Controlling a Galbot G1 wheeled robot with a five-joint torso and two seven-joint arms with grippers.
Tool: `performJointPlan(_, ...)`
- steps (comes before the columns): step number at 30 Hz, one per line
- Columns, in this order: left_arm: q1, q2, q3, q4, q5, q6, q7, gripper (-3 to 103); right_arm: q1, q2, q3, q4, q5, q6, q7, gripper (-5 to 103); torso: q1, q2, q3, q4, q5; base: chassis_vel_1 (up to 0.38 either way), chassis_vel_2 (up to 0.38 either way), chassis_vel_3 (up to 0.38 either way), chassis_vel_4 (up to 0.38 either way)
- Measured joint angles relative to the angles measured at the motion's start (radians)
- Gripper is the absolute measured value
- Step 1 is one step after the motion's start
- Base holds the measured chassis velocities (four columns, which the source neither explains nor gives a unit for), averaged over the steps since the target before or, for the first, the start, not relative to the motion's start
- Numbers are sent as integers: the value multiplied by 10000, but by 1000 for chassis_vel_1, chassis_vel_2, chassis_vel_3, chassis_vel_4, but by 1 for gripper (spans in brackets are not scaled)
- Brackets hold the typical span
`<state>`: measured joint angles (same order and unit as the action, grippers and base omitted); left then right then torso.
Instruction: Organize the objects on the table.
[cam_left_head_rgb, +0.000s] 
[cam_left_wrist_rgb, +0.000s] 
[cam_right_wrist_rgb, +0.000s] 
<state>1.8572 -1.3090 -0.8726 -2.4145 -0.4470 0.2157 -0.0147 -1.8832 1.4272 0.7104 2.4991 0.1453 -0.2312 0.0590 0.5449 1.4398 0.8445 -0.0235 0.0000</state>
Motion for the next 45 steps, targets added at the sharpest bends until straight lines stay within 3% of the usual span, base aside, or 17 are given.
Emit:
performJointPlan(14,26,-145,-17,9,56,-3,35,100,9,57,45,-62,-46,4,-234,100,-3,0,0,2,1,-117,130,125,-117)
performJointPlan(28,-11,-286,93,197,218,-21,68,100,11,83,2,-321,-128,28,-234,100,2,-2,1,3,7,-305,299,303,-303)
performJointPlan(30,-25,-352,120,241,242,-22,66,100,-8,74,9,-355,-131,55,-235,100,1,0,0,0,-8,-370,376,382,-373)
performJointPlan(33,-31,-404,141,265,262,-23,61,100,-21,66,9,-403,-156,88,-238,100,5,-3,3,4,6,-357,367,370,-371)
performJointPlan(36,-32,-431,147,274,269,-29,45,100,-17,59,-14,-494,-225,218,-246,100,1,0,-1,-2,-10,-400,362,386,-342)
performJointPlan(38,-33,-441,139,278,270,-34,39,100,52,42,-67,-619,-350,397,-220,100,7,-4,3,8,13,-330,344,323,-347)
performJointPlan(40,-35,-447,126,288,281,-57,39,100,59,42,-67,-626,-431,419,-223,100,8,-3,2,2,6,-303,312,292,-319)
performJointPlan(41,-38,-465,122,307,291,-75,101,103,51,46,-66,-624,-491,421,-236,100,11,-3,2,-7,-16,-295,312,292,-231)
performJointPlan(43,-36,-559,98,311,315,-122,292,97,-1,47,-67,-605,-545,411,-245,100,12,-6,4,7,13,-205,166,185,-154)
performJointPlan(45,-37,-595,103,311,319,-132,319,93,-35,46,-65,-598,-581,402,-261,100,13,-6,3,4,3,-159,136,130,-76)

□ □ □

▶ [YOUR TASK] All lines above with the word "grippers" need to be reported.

▶ [RESPONSE TO THE TASK]
Controlling a Galbot G1 wheeled robot with a five-joint torso and two seven-joint arms with grippers.
`<state>`: measured joint angles (same order and unit as the action, grippers and base omitted); left then right then torso.

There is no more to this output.